Intellectual property can be a crucial business tool, however, not everyone thinks hard enough about protecting their big ideas. In 2001, plumber Brad McCarthy got stuck on a remote beach in Cape York in north Queensland and spent about 6 hours getting his car out with a hand winch. He knew there has to be a better way. In response, he invented Maxtrax, a lightweight vehicle-recovery device for bogged off-roaders.
After designing the How To Patent Ideas, he attended a Queensland Government business seminar, where the advisers stressed getting patent protection before his idea was publicised. “Among the first things we did was talk to a patent attorney to find out how you could protect the concept,” says McCarthy, who launched Maxtrax in 2005. It is actually now sold in about 30 countries worldwide. McCarthy has patents in key markets including Australia, Europe and the US, and also the business also has a trademark on the distinctive original “safety orange” hue it ways to use its moulded product. Unlike McCarthy, however, many inventors and businesses with recommended cruel their chances of success from the first day.
Their big mistake? Ignoring patents or some other intellectual property protection before they spruik their idea to investors, the general public as well as friends. It may be a costly error. Bradley Postma, principal at patent and trademark attorney firm Cullens, says small and medium enterprises (SMEs), particularly, often neglect safeguarding their IP or think it will probably be too expensive. “The majority of protectable IP goes unprotected,” he says.
Europe can be quite a particular trap for exporters because, unlike various other major markets, it does not have a grace period allowing for public disclosure of your invention without affecting the validity of a subsequent patent application. That opens the way in which to have an idea or product to be copied. “In Australia and the United States that you can do something about this, provided you’re in a one-year window – in Europe you can’t, it’s far too late,” Postma says. “In that case, businesses have shot themselves within the foot; they’ve forfeited their rights and anyone can copy [their idea].” Postma observes that business people often think their idea is just too very easy to warrant a patent. “However, if it’s successful and simple, it will probably be copied and you have to get advice.”
Unitary patents on way – Margot Fröhlinger is principal director of unitary patent, European and international legal affairs on the Munich-based European Patent Office (EPO), which oversees about 160,000 patent applications annually. She recently completed a road trip warning Australian firms that poor patent and IP safeguards could derail their European market opportunities. Companies must innovate – and protect their inventions. “You require the protection of the IP and, particularly, patent protection to get a good return on your own investment,” she says.

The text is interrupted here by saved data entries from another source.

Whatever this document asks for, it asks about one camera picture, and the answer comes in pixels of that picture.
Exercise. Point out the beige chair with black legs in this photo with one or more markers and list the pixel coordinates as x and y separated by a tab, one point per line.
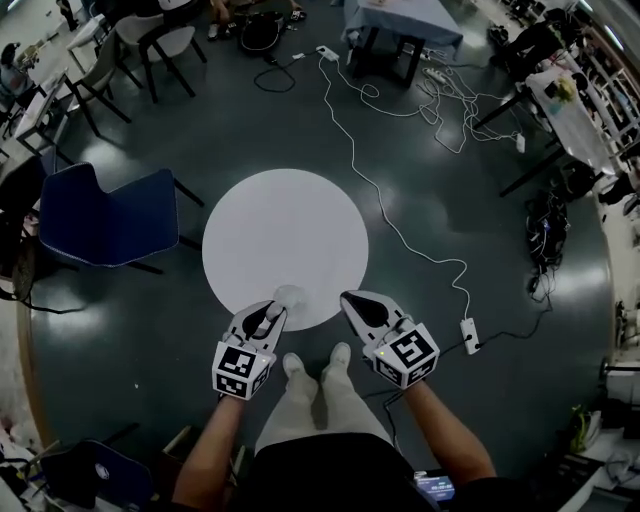
100	65
170	37

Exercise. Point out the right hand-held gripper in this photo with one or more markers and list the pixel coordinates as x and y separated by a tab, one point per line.
407	355

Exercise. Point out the person's trouser leg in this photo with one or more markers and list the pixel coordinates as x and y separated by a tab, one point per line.
292	410
350	405

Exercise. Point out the person's right forearm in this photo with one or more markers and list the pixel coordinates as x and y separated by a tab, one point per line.
445	440

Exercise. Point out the small grey rounded object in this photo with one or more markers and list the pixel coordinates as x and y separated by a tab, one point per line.
274	311

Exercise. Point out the white shelving unit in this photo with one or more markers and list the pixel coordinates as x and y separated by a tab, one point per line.
615	85

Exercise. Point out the black device with blue screen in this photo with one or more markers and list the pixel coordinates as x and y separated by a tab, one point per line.
435	487

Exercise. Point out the person's black shirt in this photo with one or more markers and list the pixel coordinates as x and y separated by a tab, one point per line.
330	475

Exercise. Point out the person's right trouser leg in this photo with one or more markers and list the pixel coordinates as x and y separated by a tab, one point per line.
350	405

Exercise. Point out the person's white left shoe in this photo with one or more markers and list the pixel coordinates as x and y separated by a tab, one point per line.
292	364

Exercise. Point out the white round table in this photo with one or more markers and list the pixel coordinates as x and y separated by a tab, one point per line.
285	235

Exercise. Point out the grey tablecloth table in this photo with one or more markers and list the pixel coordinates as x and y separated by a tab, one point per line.
400	20

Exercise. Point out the person's white shoe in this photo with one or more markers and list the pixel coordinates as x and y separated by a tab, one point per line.
292	364
341	354

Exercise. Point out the white low table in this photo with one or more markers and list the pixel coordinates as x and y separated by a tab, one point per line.
37	115

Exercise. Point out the white power strip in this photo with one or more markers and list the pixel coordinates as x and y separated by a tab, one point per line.
435	75
470	335
327	53
520	143

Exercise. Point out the marble table with black legs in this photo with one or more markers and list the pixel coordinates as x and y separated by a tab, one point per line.
575	120

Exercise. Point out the flower vase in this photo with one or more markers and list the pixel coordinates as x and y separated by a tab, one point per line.
562	92

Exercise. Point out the black bag with logo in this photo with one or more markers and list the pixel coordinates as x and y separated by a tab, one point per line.
90	470

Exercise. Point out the open black bag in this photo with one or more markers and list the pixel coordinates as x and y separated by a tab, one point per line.
260	32

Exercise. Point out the person's left forearm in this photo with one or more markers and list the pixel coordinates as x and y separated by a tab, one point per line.
215	450

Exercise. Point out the person's left trouser leg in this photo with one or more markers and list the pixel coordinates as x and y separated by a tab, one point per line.
292	410

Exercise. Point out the blue chair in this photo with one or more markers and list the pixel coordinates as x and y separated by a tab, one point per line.
115	225

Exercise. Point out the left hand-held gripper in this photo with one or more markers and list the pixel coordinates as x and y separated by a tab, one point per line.
240	370

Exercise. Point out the person's white right shoe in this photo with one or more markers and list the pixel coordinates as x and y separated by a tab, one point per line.
341	354

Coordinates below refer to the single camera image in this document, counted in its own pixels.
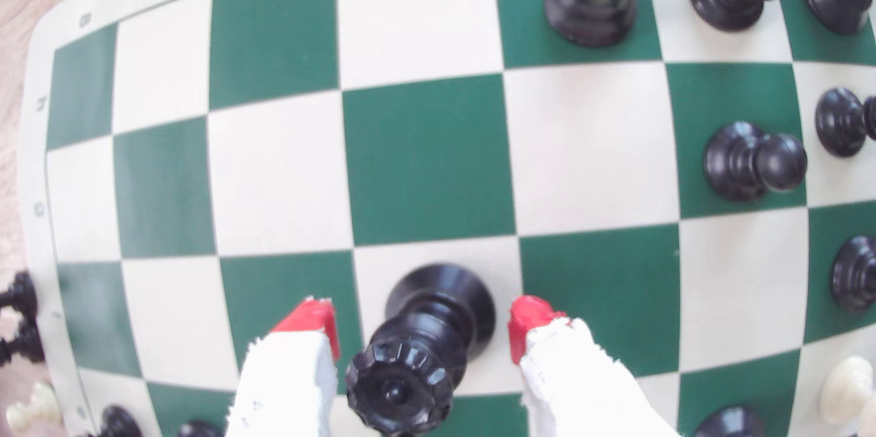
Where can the black chess pawn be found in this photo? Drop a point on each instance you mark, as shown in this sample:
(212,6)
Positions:
(739,163)
(120,423)
(842,122)
(198,430)

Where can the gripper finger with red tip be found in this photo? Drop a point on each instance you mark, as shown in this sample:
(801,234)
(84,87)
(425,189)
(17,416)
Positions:
(582,389)
(287,382)

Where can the white chess piece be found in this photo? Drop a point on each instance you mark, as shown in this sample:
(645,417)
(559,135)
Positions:
(33,406)
(845,389)

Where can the black chess queen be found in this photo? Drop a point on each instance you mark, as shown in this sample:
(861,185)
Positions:
(410,355)

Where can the green and cream chess mat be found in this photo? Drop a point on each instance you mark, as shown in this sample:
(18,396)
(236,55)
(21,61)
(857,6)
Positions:
(424,156)

Many international businesses have baulked at exporting to Europe because of Patent Invention across multiple jurisdictions that can result in potentially high costs and marginal protection. However, the EPO is promoting a new unitary patent system that promises to become a game changer. This will make it easy to get protection in approximately 26 participating European Union member states using the submission of a single request towards the EPO.

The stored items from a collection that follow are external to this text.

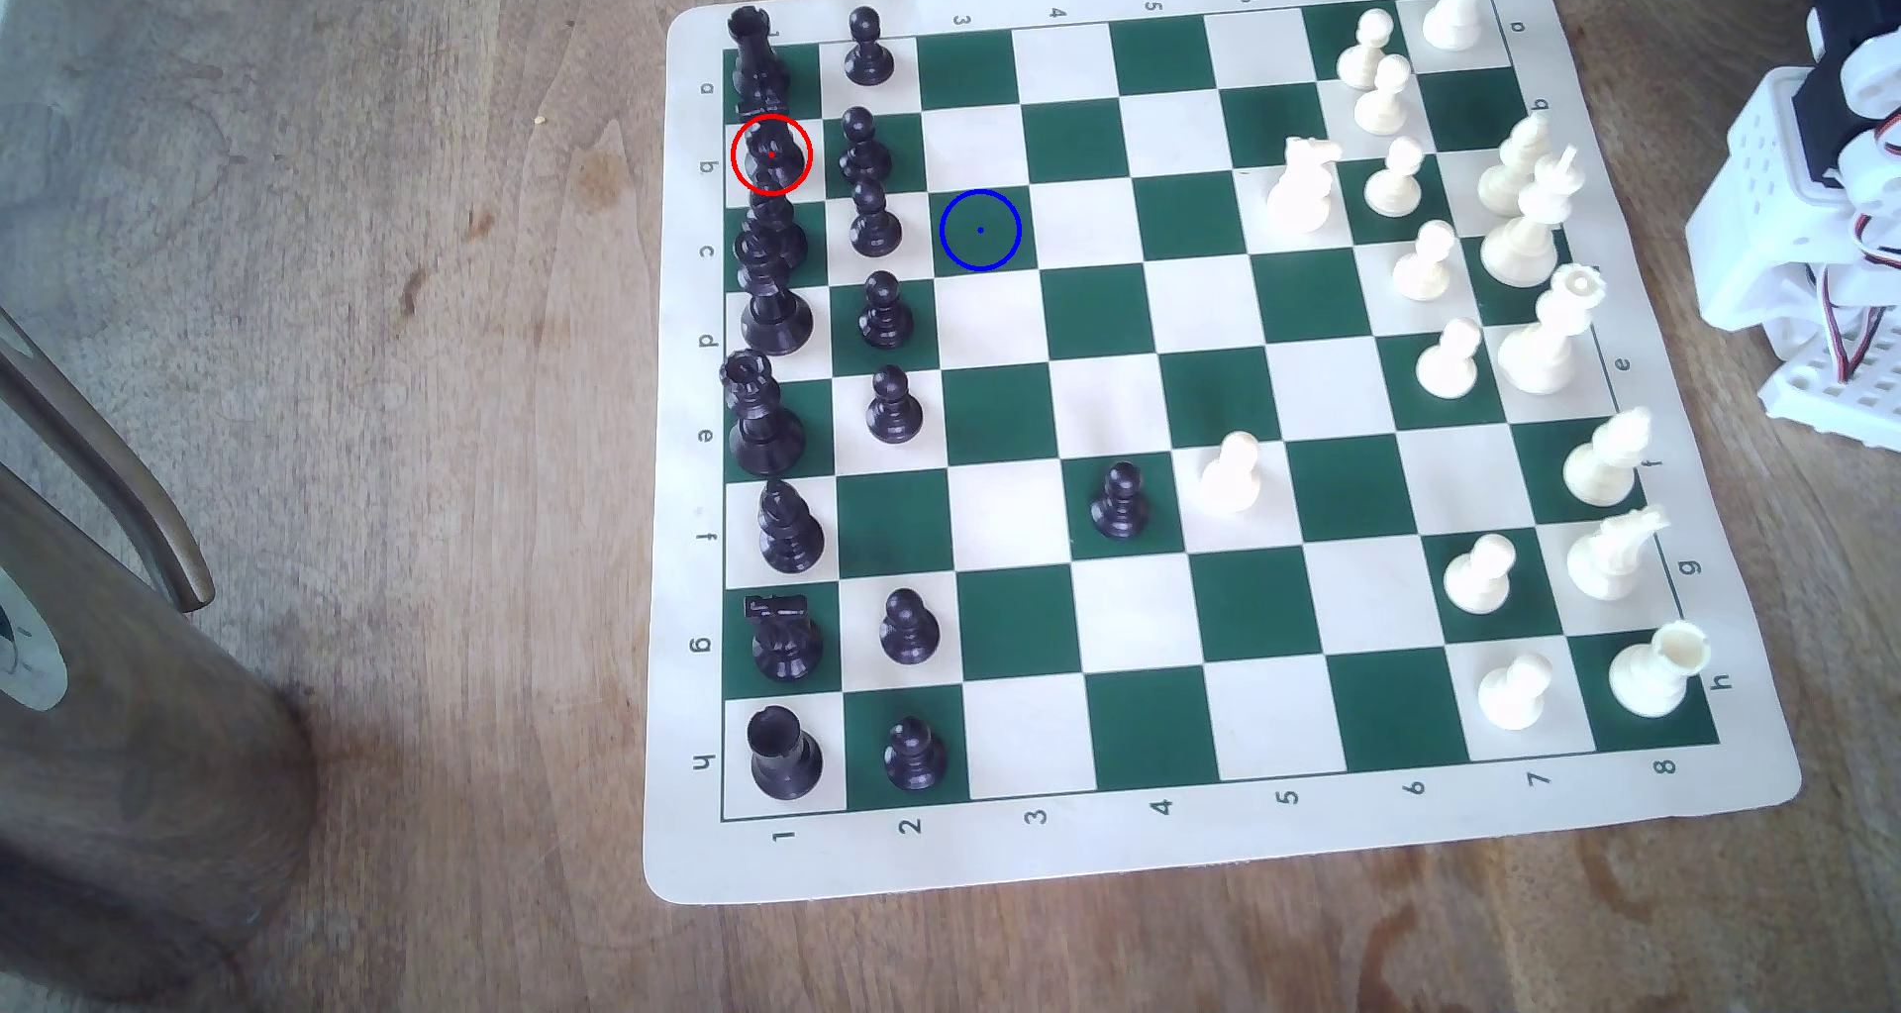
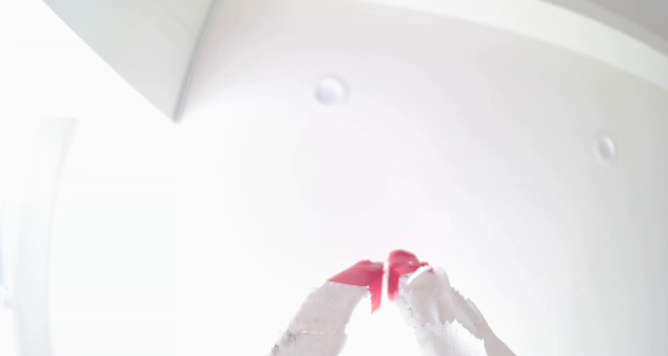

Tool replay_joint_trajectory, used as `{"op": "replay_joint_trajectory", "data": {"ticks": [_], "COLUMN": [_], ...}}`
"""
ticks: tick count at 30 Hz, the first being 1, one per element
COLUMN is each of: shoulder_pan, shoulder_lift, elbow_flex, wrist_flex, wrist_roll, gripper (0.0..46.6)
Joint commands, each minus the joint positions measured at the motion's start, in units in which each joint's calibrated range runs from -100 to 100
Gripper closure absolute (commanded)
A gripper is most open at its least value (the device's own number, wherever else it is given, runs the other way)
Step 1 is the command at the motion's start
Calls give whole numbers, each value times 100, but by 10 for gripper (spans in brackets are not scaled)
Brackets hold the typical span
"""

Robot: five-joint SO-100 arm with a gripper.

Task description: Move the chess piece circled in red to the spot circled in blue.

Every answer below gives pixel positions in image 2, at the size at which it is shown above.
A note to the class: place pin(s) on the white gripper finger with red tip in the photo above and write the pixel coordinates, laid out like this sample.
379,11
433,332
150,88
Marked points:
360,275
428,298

A November 2017 EPO study, Patents, Trade and FDI in the European Union, suggests better harmonisation of Europe’s patent system provides the possible ways to increase trade and foreign direct investment in high-tech sectors, delivering annual gains of €14.6 billion ($A22.8 billion) in trade and €1.8 billion (A$2.81 billion) in foreign direct investment.
Fröhlinger believes Australian businesses across all sectors have opportunities to expand into the European market, which boasts more than 500 million people, high gross domestic product and strong consumer demand. “It’s very important for Australian businesses to understand that there exists a big change ahead in Europe. I’m not talking only about patents,” Fröhlinger says. “It’s extremely important to get an integrated IP portfolio considering patents and trademarks and (covering) design. Should they don’t have (IP) folks-house they ought to attempt to get strategic business advice.”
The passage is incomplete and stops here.